Inflammatory disease Flashcards
Why does the body inflame?
• Catalyses flow of beneficial components (nutrients, oxygen)
• Facilitates transport of immune cells
- Neutralise invading microbes
- Initiate tissue repair
Timeline:
1. Brief vasoconstriction
2. Vasodilation
3. Increased blood vessel permeability
4. Tissue repair and scarring
Vasodilation:
• Increases blood flow to affected tissue
• Redness (Rubor) due to increased blood flow
• Raised temperature (Calor)
Increased blood vessel permeability:
• Fluid escapes from blood vessel
• Accumulates in surrounding tissue- swelling (Tumor)
• Swelling stimulates sensory nerves- pain (Dolor)
Oedema = Swelling
What is the episclera?
• Thin layer of connective tissue between bulbar conjunctival and sclera
• Outermost layer of the sclera
• Transparent, but embedded network of fine blood vessels
Episcleritis:
• Inflammation of episcleral tissue
• Common, most often affects younger adults (30-50 years old)

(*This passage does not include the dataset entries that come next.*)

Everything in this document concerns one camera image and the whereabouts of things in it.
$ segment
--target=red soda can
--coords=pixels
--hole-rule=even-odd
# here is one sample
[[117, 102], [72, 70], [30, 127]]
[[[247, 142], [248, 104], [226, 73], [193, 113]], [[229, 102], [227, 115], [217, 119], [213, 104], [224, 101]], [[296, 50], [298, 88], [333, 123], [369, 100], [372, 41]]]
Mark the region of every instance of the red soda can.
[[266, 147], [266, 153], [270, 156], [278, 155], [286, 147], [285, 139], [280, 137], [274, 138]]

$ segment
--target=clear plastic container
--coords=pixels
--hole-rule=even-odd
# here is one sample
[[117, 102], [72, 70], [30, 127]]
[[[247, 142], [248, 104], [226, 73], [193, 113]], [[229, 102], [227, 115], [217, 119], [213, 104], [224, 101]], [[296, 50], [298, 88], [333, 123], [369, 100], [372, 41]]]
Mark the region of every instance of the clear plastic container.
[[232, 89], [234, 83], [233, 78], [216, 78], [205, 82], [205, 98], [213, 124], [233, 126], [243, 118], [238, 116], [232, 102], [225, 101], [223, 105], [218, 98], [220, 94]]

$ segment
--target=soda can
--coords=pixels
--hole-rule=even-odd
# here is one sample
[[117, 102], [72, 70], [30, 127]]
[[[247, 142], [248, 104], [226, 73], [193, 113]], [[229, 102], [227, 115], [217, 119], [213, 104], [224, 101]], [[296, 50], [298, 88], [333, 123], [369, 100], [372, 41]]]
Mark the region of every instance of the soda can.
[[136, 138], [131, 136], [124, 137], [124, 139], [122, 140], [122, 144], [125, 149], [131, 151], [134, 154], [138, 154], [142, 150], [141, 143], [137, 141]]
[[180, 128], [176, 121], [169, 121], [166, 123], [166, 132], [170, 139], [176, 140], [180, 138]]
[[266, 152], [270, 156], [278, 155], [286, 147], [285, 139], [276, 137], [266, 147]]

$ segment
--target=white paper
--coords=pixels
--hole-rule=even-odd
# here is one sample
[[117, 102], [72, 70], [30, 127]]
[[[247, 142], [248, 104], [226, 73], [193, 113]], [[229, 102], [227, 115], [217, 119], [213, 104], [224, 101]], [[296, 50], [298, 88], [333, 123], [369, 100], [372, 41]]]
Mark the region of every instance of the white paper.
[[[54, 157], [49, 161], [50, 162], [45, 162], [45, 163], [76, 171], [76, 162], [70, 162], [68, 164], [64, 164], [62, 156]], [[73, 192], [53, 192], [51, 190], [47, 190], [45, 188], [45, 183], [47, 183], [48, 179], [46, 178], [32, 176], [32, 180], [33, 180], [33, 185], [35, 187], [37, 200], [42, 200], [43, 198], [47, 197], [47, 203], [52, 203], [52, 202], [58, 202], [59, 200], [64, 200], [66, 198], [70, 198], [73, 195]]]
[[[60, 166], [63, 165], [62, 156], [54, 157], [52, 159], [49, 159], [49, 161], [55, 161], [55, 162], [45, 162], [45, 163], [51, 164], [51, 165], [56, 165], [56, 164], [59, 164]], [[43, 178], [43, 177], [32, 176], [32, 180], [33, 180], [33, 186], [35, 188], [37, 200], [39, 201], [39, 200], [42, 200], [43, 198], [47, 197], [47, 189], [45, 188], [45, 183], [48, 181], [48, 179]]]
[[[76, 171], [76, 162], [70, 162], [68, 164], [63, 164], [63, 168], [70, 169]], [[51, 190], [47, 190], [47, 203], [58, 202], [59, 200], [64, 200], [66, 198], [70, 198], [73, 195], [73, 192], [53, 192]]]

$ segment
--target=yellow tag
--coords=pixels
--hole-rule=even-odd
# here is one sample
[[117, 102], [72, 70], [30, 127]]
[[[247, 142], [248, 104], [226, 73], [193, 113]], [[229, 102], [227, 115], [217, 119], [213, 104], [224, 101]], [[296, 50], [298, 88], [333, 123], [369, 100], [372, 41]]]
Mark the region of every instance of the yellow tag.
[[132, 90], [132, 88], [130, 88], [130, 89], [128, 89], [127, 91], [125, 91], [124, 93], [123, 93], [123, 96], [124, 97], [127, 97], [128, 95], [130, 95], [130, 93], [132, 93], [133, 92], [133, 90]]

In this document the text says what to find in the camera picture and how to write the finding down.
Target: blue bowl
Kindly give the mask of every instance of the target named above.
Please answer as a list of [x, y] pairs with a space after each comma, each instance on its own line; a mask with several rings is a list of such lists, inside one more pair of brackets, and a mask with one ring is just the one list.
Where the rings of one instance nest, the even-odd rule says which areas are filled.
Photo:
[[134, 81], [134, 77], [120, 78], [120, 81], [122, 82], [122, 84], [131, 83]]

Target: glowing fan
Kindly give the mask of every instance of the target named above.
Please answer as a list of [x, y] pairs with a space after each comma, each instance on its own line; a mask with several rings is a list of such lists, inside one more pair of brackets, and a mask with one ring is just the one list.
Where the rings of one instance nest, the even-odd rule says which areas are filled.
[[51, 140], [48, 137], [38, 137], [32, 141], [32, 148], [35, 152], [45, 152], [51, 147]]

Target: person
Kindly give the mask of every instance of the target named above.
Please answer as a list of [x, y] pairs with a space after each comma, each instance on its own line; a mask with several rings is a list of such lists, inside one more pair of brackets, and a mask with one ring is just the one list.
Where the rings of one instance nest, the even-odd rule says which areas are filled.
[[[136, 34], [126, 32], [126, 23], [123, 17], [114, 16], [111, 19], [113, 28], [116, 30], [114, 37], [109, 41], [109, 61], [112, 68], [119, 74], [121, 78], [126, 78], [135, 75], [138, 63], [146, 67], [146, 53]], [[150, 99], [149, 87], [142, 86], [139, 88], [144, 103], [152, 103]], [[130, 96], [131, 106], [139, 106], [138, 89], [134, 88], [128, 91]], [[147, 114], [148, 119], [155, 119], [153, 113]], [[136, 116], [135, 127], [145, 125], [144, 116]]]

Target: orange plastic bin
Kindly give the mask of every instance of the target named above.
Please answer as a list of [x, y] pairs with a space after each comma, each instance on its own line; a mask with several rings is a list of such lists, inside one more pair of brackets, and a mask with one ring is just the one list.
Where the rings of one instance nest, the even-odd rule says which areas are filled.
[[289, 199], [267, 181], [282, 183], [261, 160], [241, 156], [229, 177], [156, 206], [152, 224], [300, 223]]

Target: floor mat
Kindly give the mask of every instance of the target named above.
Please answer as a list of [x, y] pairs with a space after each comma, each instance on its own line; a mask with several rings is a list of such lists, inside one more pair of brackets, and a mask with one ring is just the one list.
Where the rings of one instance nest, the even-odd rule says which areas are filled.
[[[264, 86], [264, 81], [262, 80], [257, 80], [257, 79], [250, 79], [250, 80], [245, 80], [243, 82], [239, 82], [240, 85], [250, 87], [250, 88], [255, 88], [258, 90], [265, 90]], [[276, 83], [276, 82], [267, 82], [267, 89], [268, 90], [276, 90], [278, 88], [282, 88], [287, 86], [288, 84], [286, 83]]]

• Recurrent “Have you ever had anything like this before”
• Most cases are idiopathic
• Minority (<30%) associated with systemic inflammatory disease
- Rheumatoid arthritis
- Systemic lupus
- Inflammatory bowel disease
Episcleritis - Symptoms
• Acute (sudden) onset (last day or two)
• Majority unilateral, although can be bilateral
• Redness often chief complaint
• Mild discomfort
• No pain (lack of sensory nerve endings in episclera)
• Vision unaffected
Simple episcleritis - Signs
• Hyperaemia
• Vasodilation
• Bright red blood vessels
• May be sectoral- confined to area
• Or diffuse (widespread)
Nodular episcleritis - Signs
• Minority of cases (approx. 20%)
• Raised lump within area of hyperaemia
• Conjunctiva bulges forward
• Displaces slit lamp beam
Episcleritis - Management
• Self-limiting condition
• Reassure: not sight-threatening, will resolve in 1-2 weeks
• Caution: recurrent condition
• Cold compresses : Promotes vasoconstriction
• Discomfort : Artificial tears for 1-2weeks
Episcleritis - Management: Beyond entry level (IP)

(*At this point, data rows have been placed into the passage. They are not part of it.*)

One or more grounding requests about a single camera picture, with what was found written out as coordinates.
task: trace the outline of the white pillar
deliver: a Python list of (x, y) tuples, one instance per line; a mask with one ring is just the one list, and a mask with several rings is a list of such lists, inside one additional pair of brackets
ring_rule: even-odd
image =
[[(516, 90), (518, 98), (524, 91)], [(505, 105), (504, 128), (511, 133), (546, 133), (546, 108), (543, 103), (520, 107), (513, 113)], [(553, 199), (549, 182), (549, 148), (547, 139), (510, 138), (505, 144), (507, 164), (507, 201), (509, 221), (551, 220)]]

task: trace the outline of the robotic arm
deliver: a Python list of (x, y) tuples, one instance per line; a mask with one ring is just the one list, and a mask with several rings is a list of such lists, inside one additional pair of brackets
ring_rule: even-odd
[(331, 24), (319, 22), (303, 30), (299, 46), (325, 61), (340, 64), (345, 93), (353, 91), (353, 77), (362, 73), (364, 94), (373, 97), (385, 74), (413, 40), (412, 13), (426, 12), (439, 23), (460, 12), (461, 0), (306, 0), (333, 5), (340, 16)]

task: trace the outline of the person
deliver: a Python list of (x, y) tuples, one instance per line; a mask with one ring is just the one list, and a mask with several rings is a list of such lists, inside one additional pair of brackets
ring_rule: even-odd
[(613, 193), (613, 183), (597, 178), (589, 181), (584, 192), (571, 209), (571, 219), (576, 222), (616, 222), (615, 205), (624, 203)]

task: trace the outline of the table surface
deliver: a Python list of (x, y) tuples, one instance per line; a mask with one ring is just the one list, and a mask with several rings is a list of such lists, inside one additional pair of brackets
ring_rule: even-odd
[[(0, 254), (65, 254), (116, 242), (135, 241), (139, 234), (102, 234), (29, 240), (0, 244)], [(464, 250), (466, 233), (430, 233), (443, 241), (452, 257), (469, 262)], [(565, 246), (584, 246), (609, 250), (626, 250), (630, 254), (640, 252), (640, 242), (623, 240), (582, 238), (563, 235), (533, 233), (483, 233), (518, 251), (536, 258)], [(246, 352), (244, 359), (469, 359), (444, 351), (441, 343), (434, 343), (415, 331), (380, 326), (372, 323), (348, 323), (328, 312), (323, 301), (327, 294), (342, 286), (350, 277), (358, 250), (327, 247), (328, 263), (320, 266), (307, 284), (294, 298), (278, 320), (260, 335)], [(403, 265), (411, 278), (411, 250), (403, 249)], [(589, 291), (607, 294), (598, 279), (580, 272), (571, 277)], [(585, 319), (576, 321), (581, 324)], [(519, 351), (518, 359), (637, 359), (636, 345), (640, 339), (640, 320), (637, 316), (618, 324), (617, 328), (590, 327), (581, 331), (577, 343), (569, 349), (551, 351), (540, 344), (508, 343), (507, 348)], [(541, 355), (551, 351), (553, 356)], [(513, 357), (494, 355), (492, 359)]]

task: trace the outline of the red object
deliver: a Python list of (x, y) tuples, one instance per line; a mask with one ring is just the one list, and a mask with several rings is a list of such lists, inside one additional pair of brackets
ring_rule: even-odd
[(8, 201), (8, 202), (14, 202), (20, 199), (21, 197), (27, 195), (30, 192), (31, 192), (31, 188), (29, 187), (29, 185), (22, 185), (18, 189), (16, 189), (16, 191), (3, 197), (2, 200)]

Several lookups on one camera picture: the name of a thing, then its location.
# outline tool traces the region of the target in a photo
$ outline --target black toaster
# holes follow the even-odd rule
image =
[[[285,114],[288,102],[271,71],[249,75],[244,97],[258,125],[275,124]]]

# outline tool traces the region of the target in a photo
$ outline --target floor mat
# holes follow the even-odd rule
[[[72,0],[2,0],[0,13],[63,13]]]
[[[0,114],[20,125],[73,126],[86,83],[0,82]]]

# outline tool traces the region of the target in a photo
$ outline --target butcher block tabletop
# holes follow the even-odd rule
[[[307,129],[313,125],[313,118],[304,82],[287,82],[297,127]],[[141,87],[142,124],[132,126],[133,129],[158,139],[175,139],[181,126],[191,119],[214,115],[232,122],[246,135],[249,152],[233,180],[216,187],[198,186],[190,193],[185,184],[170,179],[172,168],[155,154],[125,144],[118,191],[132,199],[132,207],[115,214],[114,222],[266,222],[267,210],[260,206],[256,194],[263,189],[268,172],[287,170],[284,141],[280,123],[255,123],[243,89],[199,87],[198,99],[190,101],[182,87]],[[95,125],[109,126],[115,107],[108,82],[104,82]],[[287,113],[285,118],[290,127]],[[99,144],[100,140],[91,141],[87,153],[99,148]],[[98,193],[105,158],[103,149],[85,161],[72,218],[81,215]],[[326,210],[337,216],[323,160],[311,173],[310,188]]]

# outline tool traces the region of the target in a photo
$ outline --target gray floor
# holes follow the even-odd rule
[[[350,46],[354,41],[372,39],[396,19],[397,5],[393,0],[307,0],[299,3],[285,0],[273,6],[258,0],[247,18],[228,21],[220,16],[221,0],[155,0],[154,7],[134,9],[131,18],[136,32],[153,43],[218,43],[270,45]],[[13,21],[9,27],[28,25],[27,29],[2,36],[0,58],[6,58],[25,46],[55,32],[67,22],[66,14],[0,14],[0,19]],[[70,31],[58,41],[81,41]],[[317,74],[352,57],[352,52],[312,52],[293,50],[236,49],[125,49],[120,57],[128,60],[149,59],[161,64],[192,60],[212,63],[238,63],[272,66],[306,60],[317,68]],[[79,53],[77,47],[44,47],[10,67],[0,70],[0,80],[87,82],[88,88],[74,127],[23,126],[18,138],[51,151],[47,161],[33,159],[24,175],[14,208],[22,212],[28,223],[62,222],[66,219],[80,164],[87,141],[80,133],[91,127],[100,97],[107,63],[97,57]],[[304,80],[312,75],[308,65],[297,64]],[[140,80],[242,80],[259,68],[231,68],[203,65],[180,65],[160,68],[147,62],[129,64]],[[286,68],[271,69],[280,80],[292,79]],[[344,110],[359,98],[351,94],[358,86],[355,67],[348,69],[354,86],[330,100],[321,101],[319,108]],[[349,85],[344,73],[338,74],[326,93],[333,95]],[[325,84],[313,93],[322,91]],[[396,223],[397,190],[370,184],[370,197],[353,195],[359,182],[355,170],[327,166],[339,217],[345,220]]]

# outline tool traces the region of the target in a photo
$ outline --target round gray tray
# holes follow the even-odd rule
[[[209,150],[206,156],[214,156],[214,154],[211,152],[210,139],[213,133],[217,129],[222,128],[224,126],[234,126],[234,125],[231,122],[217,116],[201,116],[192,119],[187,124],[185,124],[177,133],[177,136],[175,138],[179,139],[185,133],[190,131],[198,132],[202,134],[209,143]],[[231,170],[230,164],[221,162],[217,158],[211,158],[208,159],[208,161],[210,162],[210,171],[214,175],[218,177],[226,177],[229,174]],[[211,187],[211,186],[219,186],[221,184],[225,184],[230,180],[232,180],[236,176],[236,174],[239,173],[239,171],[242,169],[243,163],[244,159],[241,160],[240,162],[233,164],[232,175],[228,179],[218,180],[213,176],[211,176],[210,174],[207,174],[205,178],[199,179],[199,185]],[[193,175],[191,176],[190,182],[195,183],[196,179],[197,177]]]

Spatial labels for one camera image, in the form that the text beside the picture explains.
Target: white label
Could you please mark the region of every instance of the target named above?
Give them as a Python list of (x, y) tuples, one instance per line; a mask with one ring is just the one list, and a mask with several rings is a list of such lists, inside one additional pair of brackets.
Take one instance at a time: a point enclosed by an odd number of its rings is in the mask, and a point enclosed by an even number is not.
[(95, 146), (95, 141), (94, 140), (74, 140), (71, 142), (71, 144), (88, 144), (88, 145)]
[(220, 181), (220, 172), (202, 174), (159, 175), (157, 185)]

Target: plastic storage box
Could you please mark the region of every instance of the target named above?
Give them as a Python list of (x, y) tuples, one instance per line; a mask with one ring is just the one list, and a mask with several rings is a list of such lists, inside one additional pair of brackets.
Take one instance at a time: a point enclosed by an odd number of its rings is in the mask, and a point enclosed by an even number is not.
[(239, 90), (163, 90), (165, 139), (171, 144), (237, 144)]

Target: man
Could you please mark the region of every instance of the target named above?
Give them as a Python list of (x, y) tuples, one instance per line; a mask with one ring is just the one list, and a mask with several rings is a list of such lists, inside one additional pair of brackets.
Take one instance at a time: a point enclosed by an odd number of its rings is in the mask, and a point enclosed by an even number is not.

Anti-inflammatory medications:
• Topical Non-Steroidal Anti-Inflammatory Drugs (NSAIDs)
• Topical Steroids
• Systemic (Oral) NSAIDs
Scleritis:
• Severe inflammatory disease of sclera
• Relatively uncommon
• 40-60 years old
• M:F ratio = 2:3
• Some cases are idiopathic
• Stronger systemic association than episcleritis
• May be first sign of systemic disease
Scleritis - Symptoms:
Unilateral, but up to 50% cases bilateral
• Redness
• PAIN
- Moderate-severe
- Interferes with sleep
- Radiates to temple and brow
- Minimal relief with over-the-counter analgesics
- Worse on eye movement and with touch
• Gradual onset- develops slowly, over a few days
• Epiphora
• Vision may be affected
Types of scleritis:
Anterior Scleritis (90%)
• Non-Necrotising (75%)
> Diffuse (60%)
> Nodular (40%)
• Necrotising (15%)
> With inflammation
> Without inflammation
• Posterior scleritis (10%)
Anterior scleritis: Non-Necrotising (75%); Diffuse (60%)
• Hyperaemia
• Rich, deep red colour (with purplish hue)

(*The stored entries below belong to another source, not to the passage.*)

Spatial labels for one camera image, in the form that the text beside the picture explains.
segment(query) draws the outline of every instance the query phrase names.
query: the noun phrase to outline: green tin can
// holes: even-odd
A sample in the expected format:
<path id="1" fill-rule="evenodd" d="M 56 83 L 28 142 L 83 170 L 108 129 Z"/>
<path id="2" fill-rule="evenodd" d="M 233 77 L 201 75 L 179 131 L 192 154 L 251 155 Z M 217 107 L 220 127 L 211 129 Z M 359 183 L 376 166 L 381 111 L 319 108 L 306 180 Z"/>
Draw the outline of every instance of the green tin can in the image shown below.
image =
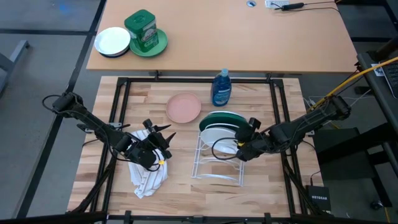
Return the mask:
<path id="1" fill-rule="evenodd" d="M 155 15 L 145 9 L 137 11 L 124 21 L 132 41 L 142 52 L 148 52 L 158 43 Z"/>

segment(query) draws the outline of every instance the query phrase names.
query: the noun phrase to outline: wooden table
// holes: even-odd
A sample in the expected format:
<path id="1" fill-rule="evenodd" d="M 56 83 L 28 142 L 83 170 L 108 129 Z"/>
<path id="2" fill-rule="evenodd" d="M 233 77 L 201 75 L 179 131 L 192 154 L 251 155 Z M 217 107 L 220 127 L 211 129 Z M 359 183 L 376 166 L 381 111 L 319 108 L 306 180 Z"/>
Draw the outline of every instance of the wooden table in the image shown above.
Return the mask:
<path id="1" fill-rule="evenodd" d="M 93 114 L 103 121 L 109 119 L 117 79 L 117 77 L 102 77 L 101 79 Z M 299 80 L 286 78 L 284 83 L 290 117 L 295 119 L 305 114 Z M 131 210 L 132 215 L 263 217 L 264 212 L 270 212 L 273 217 L 289 216 L 280 154 L 263 154 L 247 162 L 243 187 L 233 185 L 228 180 L 191 178 L 199 122 L 210 111 L 221 109 L 235 111 L 246 118 L 255 117 L 261 121 L 261 129 L 274 124 L 269 85 L 233 84 L 231 99 L 222 108 L 216 108 L 211 104 L 210 83 L 187 85 L 187 83 L 135 82 L 131 85 L 124 120 L 124 123 L 131 124 L 131 127 L 126 128 L 126 131 L 142 129 L 141 123 L 150 118 L 159 126 L 172 124 L 169 129 L 162 131 L 164 136 L 174 131 L 177 134 L 169 149 L 173 155 L 168 160 L 169 178 L 151 197 L 139 199 L 134 195 L 135 186 L 130 181 L 127 162 L 117 162 L 109 202 L 110 214 L 122 215 L 125 210 Z M 119 98 L 119 110 L 123 91 L 124 89 Z M 176 124 L 166 116 L 165 104 L 172 95 L 183 91 L 189 91 L 199 97 L 202 102 L 201 113 L 191 123 Z M 279 94 L 277 97 L 280 116 L 283 120 Z M 94 138 L 93 134 L 88 134 L 86 141 Z M 75 208 L 94 185 L 102 147 L 103 144 L 97 141 L 83 148 L 68 205 L 69 210 Z M 305 185 L 309 183 L 311 174 L 319 171 L 317 156 L 314 149 L 305 143 L 299 145 L 297 154 Z M 229 166 L 220 165 L 220 163 L 211 165 L 209 171 L 214 174 L 232 174 Z M 315 184 L 322 185 L 320 174 L 315 174 L 313 179 Z M 296 211 L 299 213 L 299 200 L 294 186 L 293 190 Z M 103 191 L 100 193 L 99 210 L 101 210 L 102 201 Z"/>
<path id="2" fill-rule="evenodd" d="M 334 7 L 335 3 L 310 7 Z M 356 51 L 338 12 L 317 9 L 281 12 L 264 0 L 247 7 L 246 0 L 111 0 L 98 32 L 124 27 L 140 9 L 156 16 L 169 44 L 154 58 L 128 52 L 105 58 L 94 48 L 87 69 L 144 71 L 219 71 L 313 73 L 356 70 Z"/>

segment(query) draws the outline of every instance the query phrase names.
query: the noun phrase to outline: blue dish soap bottle
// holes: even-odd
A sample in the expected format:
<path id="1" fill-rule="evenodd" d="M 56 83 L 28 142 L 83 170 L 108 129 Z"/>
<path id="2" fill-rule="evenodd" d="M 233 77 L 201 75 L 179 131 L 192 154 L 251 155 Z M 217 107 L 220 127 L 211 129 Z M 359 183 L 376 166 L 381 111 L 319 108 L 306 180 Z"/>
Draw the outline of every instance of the blue dish soap bottle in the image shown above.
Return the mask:
<path id="1" fill-rule="evenodd" d="M 223 68 L 211 84 L 211 102 L 215 106 L 224 106 L 231 96 L 231 79 L 228 76 L 228 69 Z"/>

• Always measure monocular VA
• Best prognosis, lowest risk of permanent visual impairment
Anterior scleritis: Non-Necrotising (75%); Nodular (60%)
• Hyperaemia
• Rich, deep red colour (with purplish hue)
• Fixed nodule
How to determine if its scleritis or episcleritis?
• Phenylephrine (2.5% or 10%) + 5 minutes
- Sympathomimetic (Mydriatic- iris dilator muscle)
- Vasoconstrictor: superficial conjunctival/episcleral vessels
• If redness blanches - episcleritis (or conjunctivitis)
• If redness persists - scleritis
• Also: Check VA (episcleritis does not reduce VA)
Anterior Scleritis: Necrotising with inflammation; Signs
• Necrosis: premature tissue death due to injury or disease
• Aggressive and severe
• Hyperaemia- rich, deep red colour (with purplish hue)
• Patches of avascular tissue
• Progressive scleral thinning
• Exposes underlying uvea (dark blue-grey tinge)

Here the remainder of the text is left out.